# Problem description:
Beneath this task are records; print exactly the stretch of them from the line with "pixel 300 673" through the line with "Visual grounding on", both ends included.

# Dataset extract:
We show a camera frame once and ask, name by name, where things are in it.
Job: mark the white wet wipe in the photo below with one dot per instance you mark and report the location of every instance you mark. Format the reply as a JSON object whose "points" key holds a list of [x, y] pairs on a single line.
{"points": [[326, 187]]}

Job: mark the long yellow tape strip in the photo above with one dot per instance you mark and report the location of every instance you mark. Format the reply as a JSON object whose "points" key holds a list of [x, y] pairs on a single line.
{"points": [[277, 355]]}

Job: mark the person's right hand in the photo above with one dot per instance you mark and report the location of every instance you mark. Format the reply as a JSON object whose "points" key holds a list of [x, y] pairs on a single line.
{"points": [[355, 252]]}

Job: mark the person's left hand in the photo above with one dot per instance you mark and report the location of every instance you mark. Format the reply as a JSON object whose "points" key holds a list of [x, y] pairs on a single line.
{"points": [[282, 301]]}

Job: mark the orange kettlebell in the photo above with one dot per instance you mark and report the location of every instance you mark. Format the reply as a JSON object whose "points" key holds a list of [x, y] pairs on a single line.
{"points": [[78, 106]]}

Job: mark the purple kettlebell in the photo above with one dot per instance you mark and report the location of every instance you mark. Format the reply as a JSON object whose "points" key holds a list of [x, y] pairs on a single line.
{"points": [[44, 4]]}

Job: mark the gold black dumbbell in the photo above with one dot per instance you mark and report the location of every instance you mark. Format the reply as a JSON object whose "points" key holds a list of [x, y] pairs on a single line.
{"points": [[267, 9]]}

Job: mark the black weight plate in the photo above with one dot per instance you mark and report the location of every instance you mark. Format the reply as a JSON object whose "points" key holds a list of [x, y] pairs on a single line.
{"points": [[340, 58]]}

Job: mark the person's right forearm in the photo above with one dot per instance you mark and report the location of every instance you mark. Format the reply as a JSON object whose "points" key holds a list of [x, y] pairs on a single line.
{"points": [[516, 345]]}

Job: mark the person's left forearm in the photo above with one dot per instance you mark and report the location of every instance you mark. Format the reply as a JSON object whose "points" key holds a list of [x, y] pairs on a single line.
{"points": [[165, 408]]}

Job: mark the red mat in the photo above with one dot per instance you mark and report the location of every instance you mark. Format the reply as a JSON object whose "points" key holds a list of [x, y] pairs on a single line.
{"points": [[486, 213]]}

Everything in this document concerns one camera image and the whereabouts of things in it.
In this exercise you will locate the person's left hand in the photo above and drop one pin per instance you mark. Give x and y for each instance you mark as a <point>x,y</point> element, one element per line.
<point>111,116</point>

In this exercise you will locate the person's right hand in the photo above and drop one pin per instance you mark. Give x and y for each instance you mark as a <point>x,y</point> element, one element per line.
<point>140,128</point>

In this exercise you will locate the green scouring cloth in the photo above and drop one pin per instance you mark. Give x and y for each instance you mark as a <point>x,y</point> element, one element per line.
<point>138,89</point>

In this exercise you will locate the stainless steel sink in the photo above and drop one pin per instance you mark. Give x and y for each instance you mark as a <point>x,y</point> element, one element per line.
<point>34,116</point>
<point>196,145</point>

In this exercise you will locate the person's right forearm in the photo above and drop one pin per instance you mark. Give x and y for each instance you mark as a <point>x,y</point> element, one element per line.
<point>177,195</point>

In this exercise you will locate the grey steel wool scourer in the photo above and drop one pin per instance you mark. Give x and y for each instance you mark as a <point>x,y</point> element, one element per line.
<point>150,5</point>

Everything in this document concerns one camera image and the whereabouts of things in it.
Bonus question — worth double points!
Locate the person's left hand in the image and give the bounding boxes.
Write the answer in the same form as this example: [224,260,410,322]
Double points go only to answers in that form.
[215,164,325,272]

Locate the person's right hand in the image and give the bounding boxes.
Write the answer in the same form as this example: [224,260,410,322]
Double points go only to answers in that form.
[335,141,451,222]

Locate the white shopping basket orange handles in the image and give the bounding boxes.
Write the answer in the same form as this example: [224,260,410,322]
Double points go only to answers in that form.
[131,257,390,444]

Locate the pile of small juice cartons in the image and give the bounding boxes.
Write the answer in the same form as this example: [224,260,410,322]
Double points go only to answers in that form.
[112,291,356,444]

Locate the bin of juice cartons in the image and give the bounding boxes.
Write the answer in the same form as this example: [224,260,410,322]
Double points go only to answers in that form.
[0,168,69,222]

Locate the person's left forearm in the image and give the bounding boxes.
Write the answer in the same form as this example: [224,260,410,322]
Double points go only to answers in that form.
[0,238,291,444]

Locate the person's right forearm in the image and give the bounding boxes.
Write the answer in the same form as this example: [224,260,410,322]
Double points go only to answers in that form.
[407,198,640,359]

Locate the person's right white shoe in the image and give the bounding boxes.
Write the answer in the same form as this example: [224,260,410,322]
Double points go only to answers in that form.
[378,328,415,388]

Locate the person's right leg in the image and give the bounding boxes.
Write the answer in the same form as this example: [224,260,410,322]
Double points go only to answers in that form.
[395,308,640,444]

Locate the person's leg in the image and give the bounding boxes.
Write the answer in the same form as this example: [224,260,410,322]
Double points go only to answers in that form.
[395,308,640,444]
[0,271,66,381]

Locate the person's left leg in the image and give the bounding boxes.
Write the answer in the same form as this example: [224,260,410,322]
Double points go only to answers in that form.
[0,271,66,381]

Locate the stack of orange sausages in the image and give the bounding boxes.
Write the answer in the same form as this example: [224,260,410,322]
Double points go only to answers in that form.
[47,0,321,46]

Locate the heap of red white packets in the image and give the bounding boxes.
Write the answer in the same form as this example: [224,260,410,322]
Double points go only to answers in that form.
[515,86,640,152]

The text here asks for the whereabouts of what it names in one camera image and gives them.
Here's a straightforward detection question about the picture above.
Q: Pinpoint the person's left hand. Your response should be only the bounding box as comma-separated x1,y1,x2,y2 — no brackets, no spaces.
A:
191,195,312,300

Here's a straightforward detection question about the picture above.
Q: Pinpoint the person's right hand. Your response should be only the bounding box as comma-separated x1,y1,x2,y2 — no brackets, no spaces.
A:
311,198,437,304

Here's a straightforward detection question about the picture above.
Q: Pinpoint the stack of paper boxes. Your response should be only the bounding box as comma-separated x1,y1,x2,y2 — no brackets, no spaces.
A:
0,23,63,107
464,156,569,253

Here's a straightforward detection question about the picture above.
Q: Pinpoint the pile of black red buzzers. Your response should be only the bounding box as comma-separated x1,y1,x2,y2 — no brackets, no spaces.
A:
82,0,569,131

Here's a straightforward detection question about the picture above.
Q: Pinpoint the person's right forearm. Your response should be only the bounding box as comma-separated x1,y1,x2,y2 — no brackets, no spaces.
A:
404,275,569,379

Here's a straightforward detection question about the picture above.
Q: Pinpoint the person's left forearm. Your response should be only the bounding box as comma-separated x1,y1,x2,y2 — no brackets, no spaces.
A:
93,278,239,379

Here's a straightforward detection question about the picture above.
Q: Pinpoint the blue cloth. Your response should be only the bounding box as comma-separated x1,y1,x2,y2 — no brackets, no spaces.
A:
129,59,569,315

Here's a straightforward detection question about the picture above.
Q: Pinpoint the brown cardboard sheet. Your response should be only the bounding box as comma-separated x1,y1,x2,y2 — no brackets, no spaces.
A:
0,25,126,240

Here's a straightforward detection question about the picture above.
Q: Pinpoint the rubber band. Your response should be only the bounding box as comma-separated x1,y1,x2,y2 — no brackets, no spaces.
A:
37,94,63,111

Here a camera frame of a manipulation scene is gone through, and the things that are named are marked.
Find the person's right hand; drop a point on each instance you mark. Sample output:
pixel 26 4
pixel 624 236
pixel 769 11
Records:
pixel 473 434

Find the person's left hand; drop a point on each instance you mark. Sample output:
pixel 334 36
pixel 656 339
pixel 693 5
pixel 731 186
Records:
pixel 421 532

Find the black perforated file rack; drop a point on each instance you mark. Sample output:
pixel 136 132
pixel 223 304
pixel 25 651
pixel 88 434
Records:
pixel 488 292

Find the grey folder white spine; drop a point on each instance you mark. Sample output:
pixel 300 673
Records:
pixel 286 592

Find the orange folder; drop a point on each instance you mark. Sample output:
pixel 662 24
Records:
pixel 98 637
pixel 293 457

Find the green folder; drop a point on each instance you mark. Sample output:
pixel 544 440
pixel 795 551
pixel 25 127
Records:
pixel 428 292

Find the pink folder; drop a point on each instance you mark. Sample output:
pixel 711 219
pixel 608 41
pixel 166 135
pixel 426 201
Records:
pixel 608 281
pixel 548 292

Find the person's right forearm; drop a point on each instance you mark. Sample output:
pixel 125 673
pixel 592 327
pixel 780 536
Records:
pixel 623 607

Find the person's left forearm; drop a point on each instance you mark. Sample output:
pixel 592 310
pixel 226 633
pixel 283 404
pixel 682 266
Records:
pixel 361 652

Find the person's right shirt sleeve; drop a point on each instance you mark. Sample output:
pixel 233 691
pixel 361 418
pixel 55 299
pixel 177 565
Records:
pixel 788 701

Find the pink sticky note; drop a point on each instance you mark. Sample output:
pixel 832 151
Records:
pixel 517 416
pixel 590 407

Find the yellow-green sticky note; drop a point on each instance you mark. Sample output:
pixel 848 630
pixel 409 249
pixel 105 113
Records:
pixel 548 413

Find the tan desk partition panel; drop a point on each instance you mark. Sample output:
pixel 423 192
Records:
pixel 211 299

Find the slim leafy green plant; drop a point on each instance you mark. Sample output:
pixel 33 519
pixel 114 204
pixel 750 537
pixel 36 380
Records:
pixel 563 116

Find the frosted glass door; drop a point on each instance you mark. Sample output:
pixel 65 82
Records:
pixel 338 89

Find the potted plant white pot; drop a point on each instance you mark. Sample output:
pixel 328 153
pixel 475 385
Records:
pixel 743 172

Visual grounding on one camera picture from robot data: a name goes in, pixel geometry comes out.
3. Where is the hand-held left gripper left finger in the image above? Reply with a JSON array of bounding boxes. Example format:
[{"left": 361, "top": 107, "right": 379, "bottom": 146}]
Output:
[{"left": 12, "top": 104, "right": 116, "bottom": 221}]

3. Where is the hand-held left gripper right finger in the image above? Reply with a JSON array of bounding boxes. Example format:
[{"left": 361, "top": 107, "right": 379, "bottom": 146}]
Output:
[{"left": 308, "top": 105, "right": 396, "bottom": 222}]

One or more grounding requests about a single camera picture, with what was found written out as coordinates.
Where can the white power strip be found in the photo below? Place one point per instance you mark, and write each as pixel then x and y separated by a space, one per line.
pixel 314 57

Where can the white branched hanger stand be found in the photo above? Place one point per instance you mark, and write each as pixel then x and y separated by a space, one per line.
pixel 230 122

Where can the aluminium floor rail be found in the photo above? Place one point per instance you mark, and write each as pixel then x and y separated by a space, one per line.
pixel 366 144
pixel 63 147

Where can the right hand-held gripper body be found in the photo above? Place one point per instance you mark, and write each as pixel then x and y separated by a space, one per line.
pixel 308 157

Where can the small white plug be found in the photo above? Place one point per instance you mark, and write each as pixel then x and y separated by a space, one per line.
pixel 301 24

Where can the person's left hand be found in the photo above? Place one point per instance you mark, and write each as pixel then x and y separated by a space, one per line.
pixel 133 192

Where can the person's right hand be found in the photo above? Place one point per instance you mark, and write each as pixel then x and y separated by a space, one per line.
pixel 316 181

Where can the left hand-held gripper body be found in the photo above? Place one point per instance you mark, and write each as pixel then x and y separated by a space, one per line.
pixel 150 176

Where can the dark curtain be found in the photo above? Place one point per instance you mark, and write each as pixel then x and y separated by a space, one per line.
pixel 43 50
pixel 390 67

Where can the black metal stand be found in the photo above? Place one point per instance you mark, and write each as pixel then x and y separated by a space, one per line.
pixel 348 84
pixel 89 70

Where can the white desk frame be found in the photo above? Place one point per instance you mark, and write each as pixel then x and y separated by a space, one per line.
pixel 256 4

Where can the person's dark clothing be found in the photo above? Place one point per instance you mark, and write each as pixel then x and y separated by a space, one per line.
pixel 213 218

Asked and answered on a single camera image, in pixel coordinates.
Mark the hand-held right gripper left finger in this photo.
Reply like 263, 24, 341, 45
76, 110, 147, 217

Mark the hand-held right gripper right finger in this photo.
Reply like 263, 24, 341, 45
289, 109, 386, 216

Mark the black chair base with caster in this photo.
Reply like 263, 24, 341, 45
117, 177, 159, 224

# Output below:
pixel 300 673
Records:
pixel 286 592

Find the orange folder; drop a point on each instance you mark. Sample output:
pixel 662 24
Records:
pixel 98 637
pixel 293 457

Find the green folder; drop a point on each instance you mark. Sample output:
pixel 544 440
pixel 795 551
pixel 25 127
Records:
pixel 428 292

Find the pink folder; drop a point on each instance you mark. Sample output:
pixel 711 219
pixel 608 41
pixel 166 135
pixel 426 201
Records:
pixel 608 281
pixel 548 292

Find the person's right forearm; drop a point on each instance you mark. Sample output:
pixel 125 673
pixel 592 327
pixel 780 536
Records:
pixel 623 607

Find the person's left forearm; drop a point on each instance you mark. Sample output:
pixel 592 310
pixel 226 633
pixel 283 404
pixel 682 266
Records:
pixel 361 652

Find the person's right shirt sleeve; drop a point on each instance you mark. Sample output:
pixel 233 691
pixel 361 418
pixel 55 299
pixel 177 565
Records:
pixel 788 701

Find the pink sticky note; drop a point on each instance you mark. Sample output:
pixel 832 151
Records:
pixel 517 416
pixel 590 407

Find the yellow-green sticky note; drop a point on each instance you mark. Sample output:
pixel 848 630
pixel 409 249
pixel 105 113
Records:
pixel 548 413

Find the tan desk partition panel; drop a point on each instance you mark. Sample output:
pixel 423 192
Records:
pixel 211 299

Find the slim leafy green plant; drop a point on each instance you mark. Sample output:
pixel 33 519
pixel 114 204
pixel 750 537
pixel 36 380
Records:
pixel 563 116

Find the frosted glass door; drop a point on each instance you mark. Sample output:
pixel 65 82
Records:
pixel 338 89

Find the potted plant white pot; drop a point on each instance you mark. Sample output:
pixel 328 153
pixel 475 385
Records:
pixel 743 172

Visual grounding on one camera picture from robot data: a name goes in, pixel geometry comes out.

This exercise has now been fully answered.